De la noblesse des portiers de bar

Certaines professions jouissent d’une réputation remarquable en raison de leur éthique de travail irréprochable. Parmi ces emplois nobles se trouve celui de portier de bar. Essayons de cerner de quelles vertus insoupçonnées recèlent ces travailleurs.

Tout d’abord, on ne peut passer sous silence les énormes qualités requises afin d’assurer la gestion d’une soirée achalandée dans un club. En effet, le bon portier possède un sens de l’observation aiguisé lui permettant de discerner aisément le client mineur de celui en âge d’entrer. Posté solennellement au début de la file d’attente, exhibant ses énormes biceps et son torse épilé, le portier impose d’emblée le respect, nous laissant deviner sa vision ô combien pacifiste de la résolution de conflits. Prenant au sérieux son rôle de cerbère de l’établissement, le portier «carte» avec une justesse inégalée les jeunes fêtards qui tentent de pénétrer illégalement dans le bar.

Le système est d’ailleurs infaillible, car non seulement les portiers demandent une carte d’identité avec photo, mais aussi s’enquièrent-ils parfois de notre signe astrologique pour débusquer les faux Verseaux! D’ailleurs, nous savons tous qu’il est fort complexe de se procurer une carte d’identité trafiquée, à moins d’entretenir des liens avec le Wolf Pack. Les statistiques de la Sûreté du Québec corroborent clairement cette efficacité, car jamais en cinquante ans une descente policière n’a réussi à pincer des mineurs dans les bars de la Vieille Capitale….

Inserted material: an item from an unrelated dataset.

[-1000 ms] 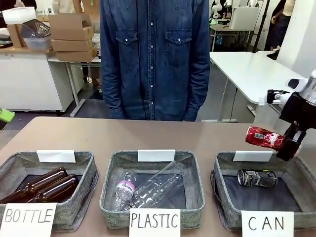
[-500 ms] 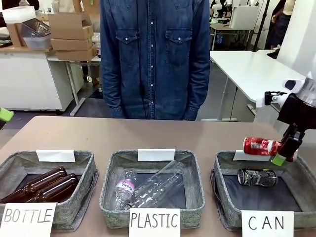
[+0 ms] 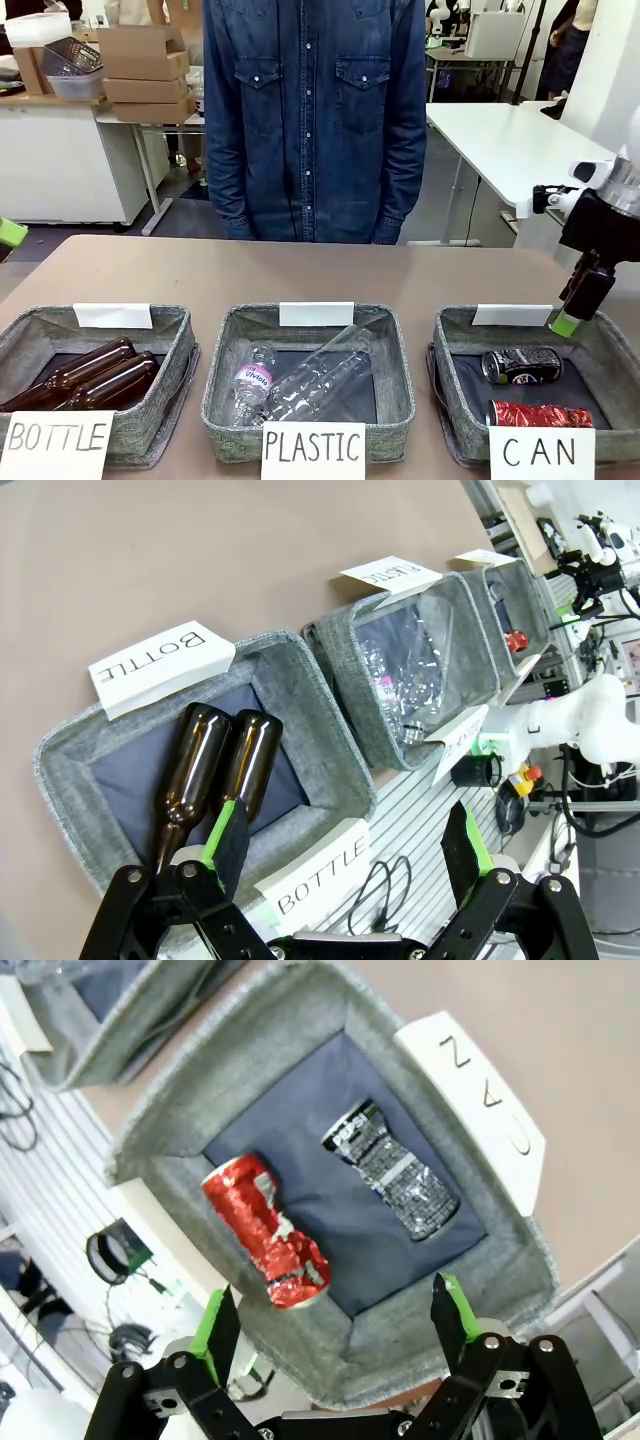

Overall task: Sort the can waste into the basket.
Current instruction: Pick up the can waste from the table and place it in the right Fabric basket.

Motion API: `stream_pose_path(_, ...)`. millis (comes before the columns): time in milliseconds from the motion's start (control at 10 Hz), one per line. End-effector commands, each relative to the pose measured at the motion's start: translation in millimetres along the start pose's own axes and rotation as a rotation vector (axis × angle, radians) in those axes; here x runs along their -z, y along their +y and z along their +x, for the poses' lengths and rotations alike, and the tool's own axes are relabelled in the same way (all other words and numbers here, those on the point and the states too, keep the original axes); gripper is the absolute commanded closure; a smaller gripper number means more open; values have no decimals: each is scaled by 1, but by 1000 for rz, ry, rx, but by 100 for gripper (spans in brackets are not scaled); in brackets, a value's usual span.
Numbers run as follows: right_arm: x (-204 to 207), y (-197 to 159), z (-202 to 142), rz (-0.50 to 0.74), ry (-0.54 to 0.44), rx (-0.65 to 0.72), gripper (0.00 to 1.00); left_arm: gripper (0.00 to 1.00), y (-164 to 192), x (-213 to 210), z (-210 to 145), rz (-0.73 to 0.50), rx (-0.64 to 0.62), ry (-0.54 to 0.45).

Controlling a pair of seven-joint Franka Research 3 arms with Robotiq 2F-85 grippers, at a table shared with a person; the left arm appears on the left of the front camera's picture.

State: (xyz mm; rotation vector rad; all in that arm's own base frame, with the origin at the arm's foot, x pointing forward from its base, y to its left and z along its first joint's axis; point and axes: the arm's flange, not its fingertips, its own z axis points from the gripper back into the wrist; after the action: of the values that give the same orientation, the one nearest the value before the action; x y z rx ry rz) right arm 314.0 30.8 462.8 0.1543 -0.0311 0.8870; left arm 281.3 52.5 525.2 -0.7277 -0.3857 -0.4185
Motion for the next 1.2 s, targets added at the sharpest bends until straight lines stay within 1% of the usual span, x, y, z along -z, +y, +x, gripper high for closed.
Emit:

À cela s’ajoute l’intégrité légendaire de ces gentils colosses. Quiconque est déjà sorti dans les clubs sait qu’il est impossible de soudoyer un doorman contre un billet de vingt dollars glissé furtivement dans sa main à l’entrée. Cette tentative de pot-de-vin indignerait au plus haut point le portier. Ce dernier n’hésiterait guère à expédier illico à l’arrière de la file cette personne malhonnête.

On oublie parfois la douceur se cachant sous l’apparence de goujat. Alors que l’emploi de la force brute serait si facile pour expulser un trouble-fête, le portier de bar se fait un point d’honneur de toujours utiliser le minimum de coercition nécessaire à la maîtrise du client tapageur. Le dialogue constructif et le tact sont valorisés à tel point que la foule réclame parfois un peu de brasse-camarade à se mettre sous la dent, ce à quoi les portiers répliquent : «Gandhi enseignait que la violence est une forme de faiblesse». Alors que le commun des mortels s’en donnerait à cœur joie d’expulser un pauvre type ravagé par l’alcool en le frappant au passage sur tous les murs possibles, le portier de bar, lui, ne cède jamais à ce genre de comportement. Il est réconfortant de savoir que les centaines de légendes urbaines rapportant des abus de pouvoir à l’égard de clients est le fruit d’hallucinations collectives. Ce que les drogues font, comme effet!

Soulignons aussi l’abnégation dont font preuve les portiers pour pratiquer leur métier plutôt qu’un autre travail offrant une rémunération plus avantageuse. Ces gaillards auraient certainement pu décrocher un poste lucratif à la GRC, voire au FBI s’ils l’avaient voulu. Malgré tout, la vocation de veiller à la sécurité d’un bar, souvent contrôlé par le crime organisé, demeure en avant-plan dans leur esprit consciencieux.

Bref, les portiers ne se contentent guère d’une stature imposante, ils ont aussi l’esprit vif et l’âme pure. Lors de votre prochaine sortie dans les bars, observez attentivement leur conduite sur la Grande-Allée afin de constater l’exemplarité de ces nobles créatures. Alors, en proie à une idolâtrie quasiment mystique, vous souhaiterez leur ressembler.